Thin Wood Spatula, Shou Sugi Ban Yakisugi Inspired Finish
It's like black satin for your cookware. The hot new (very old) trend currently bursting into popularity in the U.S.
While creating this new line of ebonized kitchen utensils, inspiration struck in the form of 300-year-old Edo Period Japanese architecture. Shou Sugi Ban, or more properly, Yakisugi, is a traditional method of preservation that uses an open flame to make wood more resistant to water and fire. Qualities that are certainly important when building a home, and if you ask us, are pretty relevant inside the kitchen as well.
As the wood is charred it becomes less porous, accounting for its increased durability and visible resistance to moisture. Another key benefit of this unique finishing processs is a buttery smooth texture that is an absolute delight to the senses! Cooking is such a sensory experience, and tools that feel good in-hand elevate it even more so.
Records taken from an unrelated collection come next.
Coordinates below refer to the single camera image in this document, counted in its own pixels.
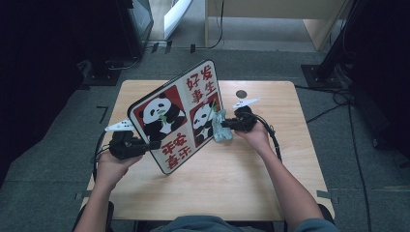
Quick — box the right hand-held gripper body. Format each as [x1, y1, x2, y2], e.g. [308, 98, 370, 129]
[232, 97, 261, 132]

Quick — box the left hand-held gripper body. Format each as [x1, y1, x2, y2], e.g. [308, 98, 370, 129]
[104, 119, 148, 161]

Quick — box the light blue cleaning cloth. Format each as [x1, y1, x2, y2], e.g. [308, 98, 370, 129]
[211, 108, 234, 143]

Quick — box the person's right hand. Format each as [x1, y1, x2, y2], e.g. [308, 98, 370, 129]
[235, 120, 275, 153]

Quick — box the person's left hand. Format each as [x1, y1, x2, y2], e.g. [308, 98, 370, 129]
[95, 152, 143, 191]

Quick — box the grey tape strip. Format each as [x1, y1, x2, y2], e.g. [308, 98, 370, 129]
[74, 189, 99, 201]
[316, 189, 339, 205]

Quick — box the black metal stand base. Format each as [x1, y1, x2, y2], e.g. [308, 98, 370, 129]
[300, 63, 343, 90]
[84, 59, 123, 87]

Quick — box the person's blue-grey shirt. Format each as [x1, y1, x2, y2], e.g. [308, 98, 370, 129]
[151, 215, 339, 232]

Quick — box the light wooden cabinet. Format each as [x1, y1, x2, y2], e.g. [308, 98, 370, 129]
[204, 0, 354, 52]

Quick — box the white panel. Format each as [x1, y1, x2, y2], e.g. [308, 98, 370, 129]
[163, 0, 193, 41]

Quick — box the dark curtain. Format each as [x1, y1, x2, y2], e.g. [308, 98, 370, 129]
[337, 0, 410, 159]
[0, 0, 136, 189]

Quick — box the dark monitor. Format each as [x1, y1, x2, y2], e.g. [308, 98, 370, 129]
[127, 0, 155, 43]

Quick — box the left hand-held gripper black cable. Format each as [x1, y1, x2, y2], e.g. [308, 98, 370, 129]
[92, 130, 114, 182]

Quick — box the hand-held gripper black cable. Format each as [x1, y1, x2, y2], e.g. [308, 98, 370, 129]
[92, 130, 114, 182]
[254, 113, 283, 162]

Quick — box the right hand-held gripper black cable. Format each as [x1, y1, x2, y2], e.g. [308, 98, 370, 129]
[254, 113, 283, 162]

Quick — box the hanging black cable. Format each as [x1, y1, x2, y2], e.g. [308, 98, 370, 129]
[190, 0, 225, 54]

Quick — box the black floor cable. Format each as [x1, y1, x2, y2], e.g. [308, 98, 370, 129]
[294, 84, 373, 232]

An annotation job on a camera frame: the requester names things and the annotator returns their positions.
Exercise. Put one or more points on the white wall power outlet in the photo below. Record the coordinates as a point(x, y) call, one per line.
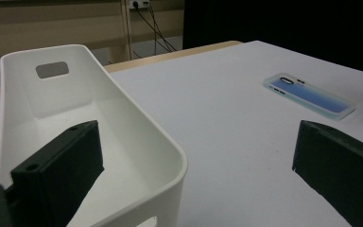
point(138, 3)

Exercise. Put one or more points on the white plastic storage bin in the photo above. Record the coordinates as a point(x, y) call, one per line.
point(75, 94)

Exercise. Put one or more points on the blue translucent phone case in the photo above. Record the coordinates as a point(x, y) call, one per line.
point(312, 96)

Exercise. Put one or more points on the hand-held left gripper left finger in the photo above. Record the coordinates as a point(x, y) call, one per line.
point(60, 170)

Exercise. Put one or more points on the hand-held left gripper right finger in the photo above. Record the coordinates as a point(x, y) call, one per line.
point(343, 170)

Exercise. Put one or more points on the beige wooden desk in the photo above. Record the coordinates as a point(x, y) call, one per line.
point(44, 28)

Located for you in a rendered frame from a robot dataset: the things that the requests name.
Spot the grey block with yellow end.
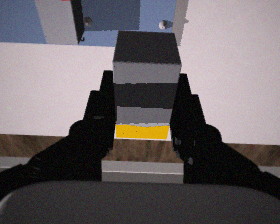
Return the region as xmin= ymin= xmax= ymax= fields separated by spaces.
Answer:
xmin=112 ymin=31 xmax=182 ymax=139

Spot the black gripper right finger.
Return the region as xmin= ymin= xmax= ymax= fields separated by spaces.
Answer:
xmin=169 ymin=73 xmax=280 ymax=199

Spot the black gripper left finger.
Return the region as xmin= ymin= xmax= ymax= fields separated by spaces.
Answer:
xmin=0 ymin=70 xmax=116 ymax=201

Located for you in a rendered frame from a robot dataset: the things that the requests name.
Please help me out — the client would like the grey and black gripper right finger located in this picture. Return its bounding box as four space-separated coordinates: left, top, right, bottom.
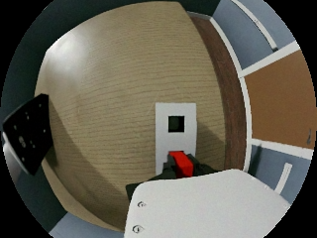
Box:
186 154 222 177

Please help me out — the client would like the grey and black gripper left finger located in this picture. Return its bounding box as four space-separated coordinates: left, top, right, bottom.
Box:
126 155 176 203

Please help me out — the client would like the red and grey pin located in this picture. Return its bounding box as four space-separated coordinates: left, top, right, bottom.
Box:
168 151 193 179
While the traditional Yakisugi we were inspired by was and is still crafted with Japanese Cedar, we use sustainably sourced domestic hardwoods from our own locale. Add in ergonomic shapes with a stylish design, and these flame blackened original pieces are the perfect marriage of historic inspiration and modern aesthetic
This listing is for our Thin Spatula, a versatile utensil for eggs, omelets, salads and more. It is available in three different design profiles:
Midnight - a full, ebony, char which covers the entire utensil.
Dipped - Gives a modern appearance of being dipped in liquid onyx with no stain/dye finish.
Smoke - A rich fog of velvety ebony char, blending gradually up the grain of the finished piece on both front and back.